### TASK OBJECTIVE
Could you filter the data below down to the lines that hold the word "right"?

BEGIN INFORMATION SHOWN

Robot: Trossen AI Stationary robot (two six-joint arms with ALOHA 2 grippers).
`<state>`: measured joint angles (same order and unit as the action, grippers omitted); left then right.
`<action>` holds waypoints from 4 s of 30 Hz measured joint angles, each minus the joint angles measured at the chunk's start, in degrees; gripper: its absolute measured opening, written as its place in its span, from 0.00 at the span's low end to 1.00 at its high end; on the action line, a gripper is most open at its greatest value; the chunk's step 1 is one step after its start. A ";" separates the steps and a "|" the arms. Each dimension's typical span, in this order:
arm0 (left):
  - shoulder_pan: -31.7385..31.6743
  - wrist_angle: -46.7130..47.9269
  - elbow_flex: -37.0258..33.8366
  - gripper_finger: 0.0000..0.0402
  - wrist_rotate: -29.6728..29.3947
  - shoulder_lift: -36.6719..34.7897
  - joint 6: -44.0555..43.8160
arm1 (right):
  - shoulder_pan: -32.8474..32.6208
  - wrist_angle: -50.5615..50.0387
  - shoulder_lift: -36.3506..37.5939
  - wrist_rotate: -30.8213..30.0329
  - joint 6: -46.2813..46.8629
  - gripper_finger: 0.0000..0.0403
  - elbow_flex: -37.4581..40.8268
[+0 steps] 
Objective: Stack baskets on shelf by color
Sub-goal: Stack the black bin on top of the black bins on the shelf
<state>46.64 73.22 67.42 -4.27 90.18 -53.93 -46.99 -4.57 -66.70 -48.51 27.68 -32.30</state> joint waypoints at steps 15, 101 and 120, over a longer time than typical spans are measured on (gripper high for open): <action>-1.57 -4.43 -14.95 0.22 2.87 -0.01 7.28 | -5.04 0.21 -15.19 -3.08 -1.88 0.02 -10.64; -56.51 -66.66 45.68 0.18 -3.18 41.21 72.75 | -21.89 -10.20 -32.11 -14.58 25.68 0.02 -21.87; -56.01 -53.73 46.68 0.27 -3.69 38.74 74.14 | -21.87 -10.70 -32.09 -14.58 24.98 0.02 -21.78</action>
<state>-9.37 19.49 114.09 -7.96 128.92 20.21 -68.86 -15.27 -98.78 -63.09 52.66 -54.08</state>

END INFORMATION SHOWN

### ANSWER SECTION
`<state>`: measured joint angles (same order and unit as the action, grippers omitted); left then right.
arm1 (right):

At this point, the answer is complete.